It’s in our state-of-the-art Roast House where most of our high-quality malts are produced.
Our Roast House is located within our Tivetshall St Margaret Maltings and the building contains five roasting drums, which produce our extensive range of crystal and roasted malts, as well as some of our other speciality products.
Our roasting drums and their capacities are as follows (our plan is to give them names one day, but for now they just go by the name of their manufacturer!):
Barth – Produces 1.6 tonnes of crystal malt every four hours.
Probat 3 – Produces 1.8 tonnes of crystal malt every four hours.
Probat 4 – Produces 1.8 tonnes of crystal malt every four hours.
Probat 5 – Produces 2.8 tonnes of roasted malt every two-and-a-half hours.
Probat 6 – Produces 2.8 tonnes of crystal malt every four hours.
Green malt vs chit malt
Firstly, the type of grain used to make each category of product differs slightly.
All crystal malts are produced using green malt, whereas all roasted products are produced using chit malt. Roasted Barley is an exception to this, with that – as the name suggests – made from raw barley.
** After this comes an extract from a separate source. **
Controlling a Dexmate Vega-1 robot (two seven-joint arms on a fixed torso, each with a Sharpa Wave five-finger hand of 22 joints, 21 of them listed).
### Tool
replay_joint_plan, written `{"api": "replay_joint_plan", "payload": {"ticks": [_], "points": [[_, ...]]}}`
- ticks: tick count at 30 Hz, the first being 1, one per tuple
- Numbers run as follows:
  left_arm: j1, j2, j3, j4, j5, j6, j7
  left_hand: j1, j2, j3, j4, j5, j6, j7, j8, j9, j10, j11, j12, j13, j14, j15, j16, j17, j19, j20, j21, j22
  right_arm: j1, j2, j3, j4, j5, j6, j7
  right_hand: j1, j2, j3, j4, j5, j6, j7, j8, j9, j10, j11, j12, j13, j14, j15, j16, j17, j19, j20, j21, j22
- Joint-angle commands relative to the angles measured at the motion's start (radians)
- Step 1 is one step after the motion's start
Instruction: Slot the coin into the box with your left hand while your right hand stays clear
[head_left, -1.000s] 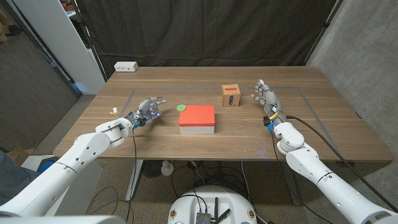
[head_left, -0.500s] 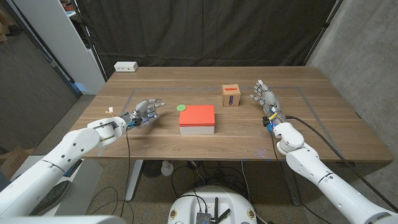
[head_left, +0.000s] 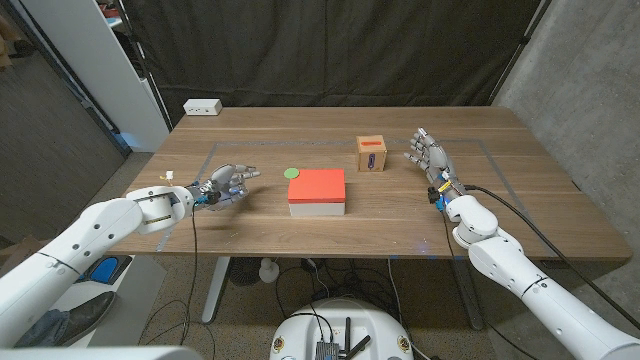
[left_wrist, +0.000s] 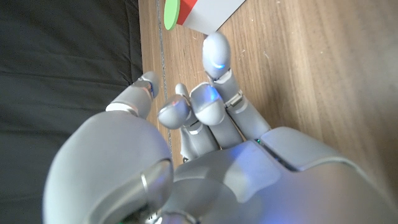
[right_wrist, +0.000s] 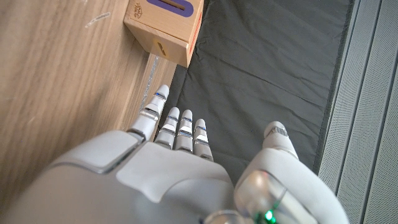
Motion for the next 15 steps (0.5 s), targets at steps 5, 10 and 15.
{"api": "replay_joint_plan", "payload": {"ticks": [5,10,15], "points": [[0.08,-0.005,-0.039,-0.035,-0.065,-0.024,-0.034,0.017,0.009,-0.02,0.011,0.003,-0.055,0.019,0.004,0.022,-0.014,-0.002,-0.002,-0.001,0.004,0.0,-0.004,0.016,-0.02,0.001,0.008,-0.019,-0.042,-0.044,0.035,-0.057,0.007,0.006,0.0,0.008,0.0,0.006,-0.001,0.005,0.009,0.001,0.004,0.002,0.007,0.001,0.007,0.005,0.008,-0.002,0.004,0.002,0.008,0.0,0.004,0.005],[0.137,-0.015,-0.082,-0.085,-0.091,-0.045,0.008,0.01,0.023,-0.027,0.015,0.002,-0.062,0.023,0.011,0.033,-0.018,-0.002,-0.01,-0.002,-0.003,0.0,-0.01,0.027,-0.034,0.001,0.014,-0.025,-0.066,-0.05,0.046,-0.083,0.005,0.009,-0.017,0.008,0.0,0.006,-0.001,0.005,0.009,0.001,0.004,0.002,0.007,0.001,0.007,0.005,0.008,-0.002,0.004,0.002,0.008,0.0,0.004,0.005],[0.173,-0.014,-0.116,-0.111,-0.118,-0.043,0.049,0.009,0.032,-0.035,0.013,0.001,-0.06,0.022,0.024,0.046,-0.014,-0.002,-0.015,-0.003,-0.01,0.0,-0.019,0.034,-0.03,0.001,0.027,-0.032,-0.08,-0.059,0.054,-0.097,0.001,0.0,-0.03,0.008,0.0,0.006,-0.001,0.005,0.009,0.001,0.004,0.002,0.007,0.001,0.007,0.005,0.008,-0.002,0.004,0.002,0.008,0.0,0.004,0.005]]}}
Green malt is barley that has been steeped for two days and germinated for four days. This is essentially the first two stages of the standard malt production process, with the roasting phase in a roasting drum replacing the kilning phase in a germination and kilning vessel (GKV).
Chit malt, meanwhile, is barley that has been steeped for two days and then cast on to a GKV and kilned immediately for 24 hours.
Crystal malt production
In the production of crystal malt, the green malt enters the roasting drum still wet from the germination vessel (GV) or germination drum and the stewing phase takes place.
During this time, the starchy interior of the grain is converted into sugars. This leads to the endosperm becoming liquefied and the grains will pop if you squeeze them. This is a sign that the stewing phase is complete.
Once our team of expert roasters are happy with the stew, which they analyse on a batch-by-batch basis, the moisture needs to be driven out completely. This is done by applying direct heat and carefully increasing the temperature.
This is where the colour and, more importantly, the flavour, is produced. The temperatures and times used for the different products are a closely guarded secret, although both vary in order to achieve the different colours and flavours that make up our extensive range of caramalts and crystal malts.
Only when a member of our roast house team is happy with the product, with a sample taken from each batch and analysed, is the drum discharged and the grain rapidly cooled, giving us the finished, crystallised malt.
Roasted malt production
For the production of our roasted malts, the chit malt enters the roasting drum at around 4% moisture, having already gone through 24 hours of kilning.
The aim during this process is to gain colour without charring and, just like for our crystal malts, the temperatures and times used for the different products vary slightly in order to achieve the different colours and flavours.
When the grains are ready to be discharged, because of the intense heat, they are very close to combustion point. As a result, a period of cooling with water sprays is essential to avoid spontaneous ignition on contact with air.
For all crystal and roasted products, once the malt has been discharged from the drum and analysed, it is then blended with other batches to create a bulk, from which we supply our customers. We have very narrow blending parameters to ensure the specification is as tight as possible.
After that, the malt is transferred to our Bagging Hall, where it is packaged up and sent out to our customers across the world.